Four by five portable wood blind

Doug Galloway

5 year old buck +
Since we are building a new blind, thought about sharing a few pictures and some discussion.

Blinds are built at home them transported to the farm due to distance and time constraints. I will just cover a few details in this thread to help folks. I will not the entire construction process. The golden rules of framing are to 'start square and end square'.....'measure twice cut once and refit as needed'....and 'think ahead'.

Building floor joists and floor decking is the first step. The 4x5' frame is cut from treated 2x6" lumber....this is old 16' lumber traded for doing a barn cleanout.

Note, the true outer floor frame dimension is 48" x 59 1/8" to account for wall sheathing thickness (think ahead).

The outer frame is cut to spec with a miter saw, glued with Liquid Nails Subfloor glue and fastened with 3 stainless steel deck screws (3"x#10). Treated lumber is corrosive to non-galvanized or non-stainless metal.

To keep the floor frame square until floor completion place it on a wood floor trailer our a deck. Measure corner to corner diagonally on each side and note the difference between the two measurements. Half of this difference is how much you need to move the longest diagonal corner to make the frame perfectly square. Say, the corner to corner diagonal measurements differ by 1", then the longest corner needs to be pushed in 0.5" for the frame to be perfectly square. Place a screw at an angle through floor just off the corner with the longest measurement. Put tape on that corner and go diagonally to the other corner, push on the corner with your boot toe until you reach the correct measurement on tape. Angle another screw as in picture below to hold the frame 'square'.....add several more screws like this around the perimeter to keep the frame totally secure. DO NOT angle screws on the inside of frame or you won't be able to move the floor after decking in installed (think ahead).

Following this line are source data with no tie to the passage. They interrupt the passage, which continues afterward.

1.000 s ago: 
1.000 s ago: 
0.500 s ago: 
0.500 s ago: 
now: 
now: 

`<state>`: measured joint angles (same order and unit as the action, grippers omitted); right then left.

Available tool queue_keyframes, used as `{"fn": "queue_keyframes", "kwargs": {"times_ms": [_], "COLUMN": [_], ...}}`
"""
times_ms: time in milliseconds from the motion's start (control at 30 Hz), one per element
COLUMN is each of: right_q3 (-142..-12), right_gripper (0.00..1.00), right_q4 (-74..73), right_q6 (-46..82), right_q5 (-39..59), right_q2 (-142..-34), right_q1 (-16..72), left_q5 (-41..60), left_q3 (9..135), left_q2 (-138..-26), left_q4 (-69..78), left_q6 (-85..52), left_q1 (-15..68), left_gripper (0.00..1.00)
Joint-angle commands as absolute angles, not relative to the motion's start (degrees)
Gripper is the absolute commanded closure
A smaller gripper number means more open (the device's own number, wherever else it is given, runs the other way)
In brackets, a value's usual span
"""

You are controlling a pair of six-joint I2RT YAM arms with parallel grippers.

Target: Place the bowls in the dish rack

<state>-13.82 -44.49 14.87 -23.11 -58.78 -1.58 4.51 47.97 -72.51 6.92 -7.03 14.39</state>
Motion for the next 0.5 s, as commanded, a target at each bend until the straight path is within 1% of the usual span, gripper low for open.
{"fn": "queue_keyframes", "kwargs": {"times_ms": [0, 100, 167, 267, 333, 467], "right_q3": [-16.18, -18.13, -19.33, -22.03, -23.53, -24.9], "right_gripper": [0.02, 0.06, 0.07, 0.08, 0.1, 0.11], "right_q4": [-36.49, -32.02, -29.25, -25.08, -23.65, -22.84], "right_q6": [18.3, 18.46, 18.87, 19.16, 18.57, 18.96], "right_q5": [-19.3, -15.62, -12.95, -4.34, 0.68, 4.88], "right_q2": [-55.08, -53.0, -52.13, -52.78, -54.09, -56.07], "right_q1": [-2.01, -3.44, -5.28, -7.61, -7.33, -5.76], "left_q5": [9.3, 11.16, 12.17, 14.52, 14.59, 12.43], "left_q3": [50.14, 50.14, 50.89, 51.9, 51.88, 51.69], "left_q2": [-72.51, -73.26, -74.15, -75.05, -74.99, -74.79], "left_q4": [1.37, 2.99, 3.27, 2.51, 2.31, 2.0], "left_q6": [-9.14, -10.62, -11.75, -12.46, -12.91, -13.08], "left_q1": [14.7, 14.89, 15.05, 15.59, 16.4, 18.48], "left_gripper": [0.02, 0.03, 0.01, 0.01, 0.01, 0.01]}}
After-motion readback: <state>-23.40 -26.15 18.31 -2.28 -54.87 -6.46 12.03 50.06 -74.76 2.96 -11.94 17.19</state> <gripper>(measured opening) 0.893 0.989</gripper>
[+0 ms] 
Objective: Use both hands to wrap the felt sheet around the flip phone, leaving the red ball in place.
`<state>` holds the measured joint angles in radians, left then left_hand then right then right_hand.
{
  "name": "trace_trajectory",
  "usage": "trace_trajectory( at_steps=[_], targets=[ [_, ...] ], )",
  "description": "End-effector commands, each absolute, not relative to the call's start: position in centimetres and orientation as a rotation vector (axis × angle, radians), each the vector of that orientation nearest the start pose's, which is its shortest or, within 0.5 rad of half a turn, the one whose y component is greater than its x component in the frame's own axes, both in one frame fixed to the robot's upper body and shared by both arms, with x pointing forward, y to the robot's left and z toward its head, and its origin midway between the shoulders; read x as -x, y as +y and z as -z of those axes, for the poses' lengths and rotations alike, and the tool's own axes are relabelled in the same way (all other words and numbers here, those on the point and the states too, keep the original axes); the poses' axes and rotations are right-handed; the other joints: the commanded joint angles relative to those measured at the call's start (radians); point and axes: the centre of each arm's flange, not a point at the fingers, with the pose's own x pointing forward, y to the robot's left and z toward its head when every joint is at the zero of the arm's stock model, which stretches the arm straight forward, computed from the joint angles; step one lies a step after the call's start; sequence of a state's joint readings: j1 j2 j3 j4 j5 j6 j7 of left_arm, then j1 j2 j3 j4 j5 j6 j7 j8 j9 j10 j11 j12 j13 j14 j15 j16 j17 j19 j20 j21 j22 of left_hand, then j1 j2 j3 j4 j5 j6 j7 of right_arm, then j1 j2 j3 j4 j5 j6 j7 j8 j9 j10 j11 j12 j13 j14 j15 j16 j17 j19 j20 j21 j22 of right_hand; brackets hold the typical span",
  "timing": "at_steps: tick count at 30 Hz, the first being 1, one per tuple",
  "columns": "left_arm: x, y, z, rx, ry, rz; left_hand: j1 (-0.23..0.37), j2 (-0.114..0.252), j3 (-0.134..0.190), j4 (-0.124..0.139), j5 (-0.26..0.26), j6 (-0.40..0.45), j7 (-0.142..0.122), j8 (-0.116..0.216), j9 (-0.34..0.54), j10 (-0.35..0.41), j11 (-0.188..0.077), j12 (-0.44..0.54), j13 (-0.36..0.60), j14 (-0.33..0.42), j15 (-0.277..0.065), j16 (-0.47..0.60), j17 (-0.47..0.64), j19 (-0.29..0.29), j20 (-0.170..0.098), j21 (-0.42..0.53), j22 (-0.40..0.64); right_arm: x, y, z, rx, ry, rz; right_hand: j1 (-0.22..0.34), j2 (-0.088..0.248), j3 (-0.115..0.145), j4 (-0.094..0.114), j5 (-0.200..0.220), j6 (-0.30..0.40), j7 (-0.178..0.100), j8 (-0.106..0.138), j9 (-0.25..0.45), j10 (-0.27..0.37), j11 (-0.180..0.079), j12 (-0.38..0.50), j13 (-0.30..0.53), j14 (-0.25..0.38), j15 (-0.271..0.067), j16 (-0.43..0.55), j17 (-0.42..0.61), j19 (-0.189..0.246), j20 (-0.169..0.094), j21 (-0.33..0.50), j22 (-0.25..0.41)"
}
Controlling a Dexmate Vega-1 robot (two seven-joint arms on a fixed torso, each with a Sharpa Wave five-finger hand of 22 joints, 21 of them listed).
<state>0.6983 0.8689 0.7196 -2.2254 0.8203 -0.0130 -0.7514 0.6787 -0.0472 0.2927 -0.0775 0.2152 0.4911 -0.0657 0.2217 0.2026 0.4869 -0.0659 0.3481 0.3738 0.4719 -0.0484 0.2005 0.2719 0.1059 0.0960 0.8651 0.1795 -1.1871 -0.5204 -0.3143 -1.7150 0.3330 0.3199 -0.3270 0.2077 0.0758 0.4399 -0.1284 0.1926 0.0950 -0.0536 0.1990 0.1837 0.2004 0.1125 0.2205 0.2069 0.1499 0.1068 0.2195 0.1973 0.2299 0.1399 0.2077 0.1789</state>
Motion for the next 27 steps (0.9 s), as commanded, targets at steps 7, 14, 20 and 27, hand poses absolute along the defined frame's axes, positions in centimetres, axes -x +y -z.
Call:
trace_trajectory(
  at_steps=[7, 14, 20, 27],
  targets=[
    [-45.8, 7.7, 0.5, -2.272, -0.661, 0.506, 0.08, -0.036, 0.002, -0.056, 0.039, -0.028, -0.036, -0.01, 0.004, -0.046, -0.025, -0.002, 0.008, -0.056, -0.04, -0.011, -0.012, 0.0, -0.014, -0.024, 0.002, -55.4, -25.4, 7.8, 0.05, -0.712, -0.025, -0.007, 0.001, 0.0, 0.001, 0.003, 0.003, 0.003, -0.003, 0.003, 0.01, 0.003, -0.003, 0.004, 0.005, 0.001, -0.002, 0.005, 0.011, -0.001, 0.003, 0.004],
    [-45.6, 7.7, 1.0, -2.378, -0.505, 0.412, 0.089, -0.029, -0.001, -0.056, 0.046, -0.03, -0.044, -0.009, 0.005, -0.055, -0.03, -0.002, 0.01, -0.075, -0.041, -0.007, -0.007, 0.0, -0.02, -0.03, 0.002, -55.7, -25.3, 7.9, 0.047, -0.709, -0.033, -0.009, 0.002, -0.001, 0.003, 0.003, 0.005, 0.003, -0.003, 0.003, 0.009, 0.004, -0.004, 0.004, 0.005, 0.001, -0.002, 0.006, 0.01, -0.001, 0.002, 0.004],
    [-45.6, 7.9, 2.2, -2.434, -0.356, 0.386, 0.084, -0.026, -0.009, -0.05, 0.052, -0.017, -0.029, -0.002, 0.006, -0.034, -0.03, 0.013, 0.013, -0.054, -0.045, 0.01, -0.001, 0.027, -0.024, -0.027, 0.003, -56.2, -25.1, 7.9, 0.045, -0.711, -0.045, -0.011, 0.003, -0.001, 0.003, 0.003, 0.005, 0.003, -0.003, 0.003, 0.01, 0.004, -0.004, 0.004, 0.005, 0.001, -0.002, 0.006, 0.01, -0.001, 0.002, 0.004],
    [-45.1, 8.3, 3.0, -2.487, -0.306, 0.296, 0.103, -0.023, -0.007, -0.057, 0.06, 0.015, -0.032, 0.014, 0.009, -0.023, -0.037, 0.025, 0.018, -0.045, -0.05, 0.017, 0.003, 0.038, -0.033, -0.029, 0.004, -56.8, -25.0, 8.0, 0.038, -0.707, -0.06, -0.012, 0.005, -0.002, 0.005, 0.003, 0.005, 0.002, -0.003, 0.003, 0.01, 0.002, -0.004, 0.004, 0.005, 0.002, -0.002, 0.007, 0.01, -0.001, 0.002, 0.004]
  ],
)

Both diagonal corner measurements are 76" +/- 1/16". The frame is perfectly square. Inner joists and joist braces were cut to fit snug, then glued and screwed as discussed. The joists for this blind are on 14 3/8" centers. This is the minimum dimension to use that drill and the 3" screws to affix joist braces which are 12 7/8" long. The rough cut 4x5' subfloor decking (19/32" thick or so...OSB like material but with much higher glue content) fit perfectly to the frame on three sides....it was glued and screwed with 2.5x#10 stainless screws. We used a chalk line and skill saw trim the last end to 59 1/8" and match the outer frame. At this point, the angled screws holding floor to trailer can be removed. A couple people can move the floor to level concrete or where for wall prefab.
 
You are very good with detailed work. I would be doing this with a Chain saw!